-
Notifications
You must be signed in to change notification settings - Fork 3
Home
The snakeSV pipeline includes pre- and post-processing steps to deal with large-scale studies. The input data of the pipeline consists of BAM files for each sample, a reference genome file (.FASTA), and a configuration file in YAML format. Additionally, users can also input custom annotation files in BED format for SV interpretation and VCF files with structural variants to be genotyped in addition to the discovery set.
The minimal requirements for snakeSV to run are described in the following configuration file example (YAML format).
SAMPLE_KEY: "sampleKey.txt"
TOOLS:
- "manta"
- "smoove"
- "delly"
# Reference genome files
REFERENCE_FASTA: "data/ref/human_g1k_v37.fasta.gz"
REF_BUILD: "37"
SAMPLE_KEY: A file mapping sample IDs to BAM paths (tab-separated). Column names must be included as described below.
participant_id bam
Sample_1 path_to/Sample_1.bam
Sample_2 path_to/Sample_2.bam
Sample_4 path_to/Sample_3.bam
TOOLS: A list of tools to run SV discovery.
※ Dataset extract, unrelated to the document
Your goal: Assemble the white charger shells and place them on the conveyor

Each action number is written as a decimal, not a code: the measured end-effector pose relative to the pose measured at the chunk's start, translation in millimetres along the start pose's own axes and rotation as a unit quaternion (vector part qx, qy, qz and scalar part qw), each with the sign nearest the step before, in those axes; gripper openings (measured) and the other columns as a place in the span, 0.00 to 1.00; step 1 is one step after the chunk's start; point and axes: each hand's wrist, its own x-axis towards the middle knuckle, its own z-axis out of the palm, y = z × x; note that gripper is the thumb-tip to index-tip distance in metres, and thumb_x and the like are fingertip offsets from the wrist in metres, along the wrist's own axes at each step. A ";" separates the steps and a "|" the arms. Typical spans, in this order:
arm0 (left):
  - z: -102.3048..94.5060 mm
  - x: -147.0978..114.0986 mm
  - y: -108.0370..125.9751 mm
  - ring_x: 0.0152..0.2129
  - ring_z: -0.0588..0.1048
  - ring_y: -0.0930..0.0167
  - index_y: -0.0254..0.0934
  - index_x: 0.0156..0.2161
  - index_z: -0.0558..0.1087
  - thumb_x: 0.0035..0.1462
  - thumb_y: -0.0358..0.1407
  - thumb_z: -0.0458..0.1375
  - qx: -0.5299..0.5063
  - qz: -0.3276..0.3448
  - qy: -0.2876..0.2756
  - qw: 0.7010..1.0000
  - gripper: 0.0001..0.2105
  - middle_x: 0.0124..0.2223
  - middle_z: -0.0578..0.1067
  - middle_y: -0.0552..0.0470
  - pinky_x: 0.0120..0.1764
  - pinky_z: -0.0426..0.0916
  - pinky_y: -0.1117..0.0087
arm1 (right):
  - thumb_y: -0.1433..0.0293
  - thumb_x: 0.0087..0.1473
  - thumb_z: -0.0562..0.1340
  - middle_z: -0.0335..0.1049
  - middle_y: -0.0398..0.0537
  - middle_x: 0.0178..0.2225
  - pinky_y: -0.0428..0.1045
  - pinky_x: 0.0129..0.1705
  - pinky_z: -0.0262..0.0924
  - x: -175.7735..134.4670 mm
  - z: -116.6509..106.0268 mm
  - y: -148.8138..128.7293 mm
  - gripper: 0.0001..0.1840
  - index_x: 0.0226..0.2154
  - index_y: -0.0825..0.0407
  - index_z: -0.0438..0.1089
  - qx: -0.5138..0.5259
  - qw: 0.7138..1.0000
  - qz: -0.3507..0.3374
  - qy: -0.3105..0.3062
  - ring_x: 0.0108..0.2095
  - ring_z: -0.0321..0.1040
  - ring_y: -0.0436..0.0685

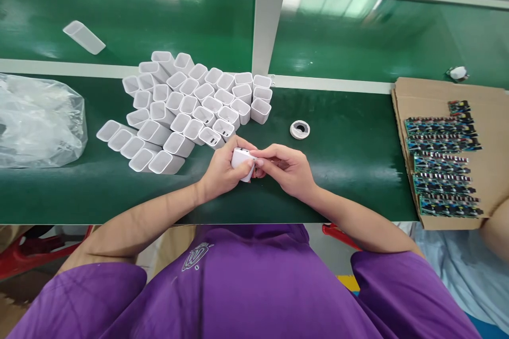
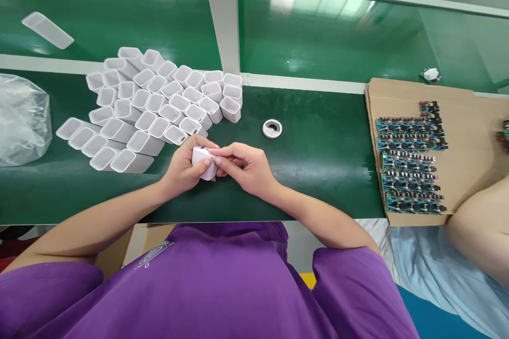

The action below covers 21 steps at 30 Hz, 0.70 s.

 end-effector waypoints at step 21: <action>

Each tool must be specified as Snakemake rules in a separate file, where the name of the rule matches the name of the file as follows: "${SNAKEDIR}/rules/tools/<tool_name>.smk"
REFERENCE_FASTA: A reference genome fasta (e.g. human_g1k_v37.fasta)
REF_BUILD: The reference build (e.g. 37 or 38)
GTF: A gencode GTF file to annotate SVs consequences (e.g. gencode.v38lift37.annotation.nochr.gtf.gz). Based on these genic annotations, the impact of each SVs can be defined as Loss of Function (LOF), Intragenic Exonic Duplication (DUP_LOF), Whole-Gene Copy Gain (COPY_GAIN), and Whole-Gene Inversion (INV_SPAN), as described at the gnomAD-SV consortium.
ANNOTATION_BED: List of paths to BED files with custom annotations to be used for annotation of SVs. These BED file requires the following columns (chr, start, end, element_name). SVs overlapping coordinates described in any BED file will be indicated by the element_name appended to the INFO field.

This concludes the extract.